Man’s psyche is made out of multiple wills (which reflect our abilities.) Before an action is initiated, these wills either agree or disagree with each other. When there is a disagreement between wills, there’s indecision: one is paralyzed, one cannot act at all (Nietzsche refers to this state of mind as “anarchy of the instinct”.) There are two possible solutions to this problem. First, the most common solution, is a reactive solution, and thus, not a solution at all: a group of wills bend together in order to tyranically oppose remaining wills – which is done with the help of Freud’s reactive forgetting – thus establishing some sort of order (Nietzsche refers to this state of mind as “tyranny of the instinct”.) The other solution, the rare one, is an active solution, and thus, proper solution: one waits until the wills reconcile with each other which is done with the help of Nietzsche’s active forgetting (Nietzsche refers to this state of mind as “self-mastery”.)

I have my own terms for these phenomena. The key concept is integrity. “Anarchy of the instinct” is lack of integrity, “tyranny of the instinct” is partial integrity and “self-mastery” is integrity proper. To be someone else, and not yourself, would mean to have partial integrity (= to be a slave = to be a poser = to be tyrannical = to be reactive) and to be yourself would mean to have full integrity (= to be a master = to be active.)

Now, consider a man who cannot decide between A, his stronger will, and B, his weaker will. What does this man really want? What he really wants is full integrity i.e. to reconcile these two wills so that there is no longer any conflict between them. So when he seeks advice he seeks for a way to reconcile these wills, not for an advice on which will should become a tyrant. This might be something he wants, in a sense that, he might consider it more desirable than some other form of tyranny, but it’s not something he really wants.

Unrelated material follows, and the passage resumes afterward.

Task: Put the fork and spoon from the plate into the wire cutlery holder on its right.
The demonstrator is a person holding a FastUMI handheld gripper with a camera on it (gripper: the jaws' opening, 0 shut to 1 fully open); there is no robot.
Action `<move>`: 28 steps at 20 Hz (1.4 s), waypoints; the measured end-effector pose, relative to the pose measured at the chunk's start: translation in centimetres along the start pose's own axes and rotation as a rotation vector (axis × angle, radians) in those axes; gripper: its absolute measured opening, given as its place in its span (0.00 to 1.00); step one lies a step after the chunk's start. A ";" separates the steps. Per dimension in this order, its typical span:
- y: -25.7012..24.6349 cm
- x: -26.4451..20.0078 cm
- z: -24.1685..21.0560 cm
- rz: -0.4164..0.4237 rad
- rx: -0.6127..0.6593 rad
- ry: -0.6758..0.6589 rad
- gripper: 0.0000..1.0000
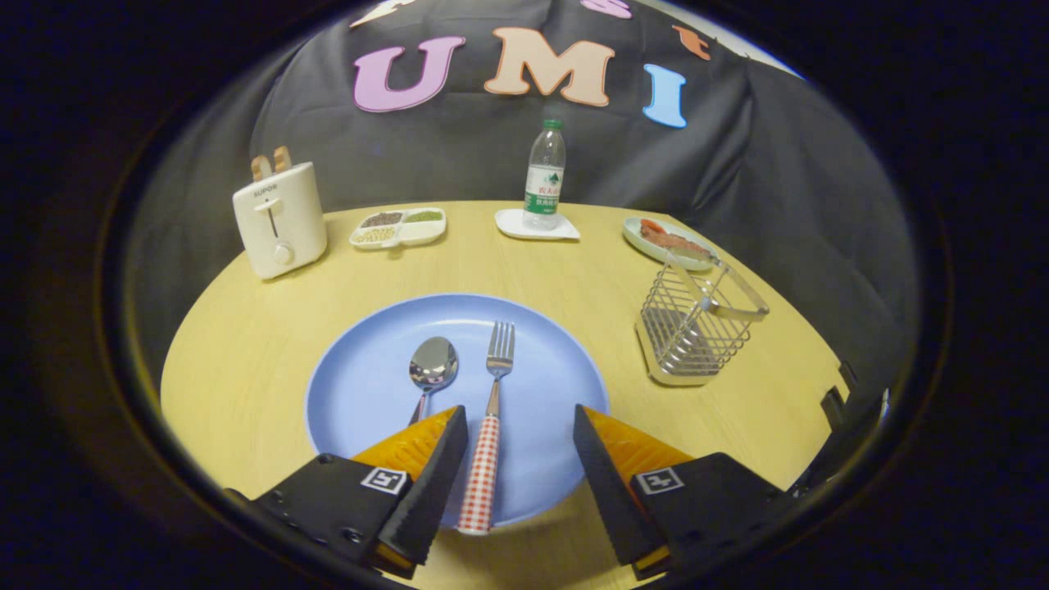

“Do what you want” advice is bad because it instructs people to become tyrants, to choose their strongest will as a tyrant, in this case, to let A become a tyrant, to let A destroy B, with no logic whatsoever, other than because A is stronger than B, because it is easy for A to become a tyrant and instill some sort of order at the cost of younger and weaker wills.

Tyrants are fashionable: they do not grow (or become), they merely change (or transform/adapt.) When tyranny reaches its limit, when it can no longer sustain itself, one does not perish, one simply replaces one form of tyranny with another form of tyranny.

All tyrannies end with a regret: suppressed wills coming to foreground. Sometimes, these previously suppressed wills become new tyrants.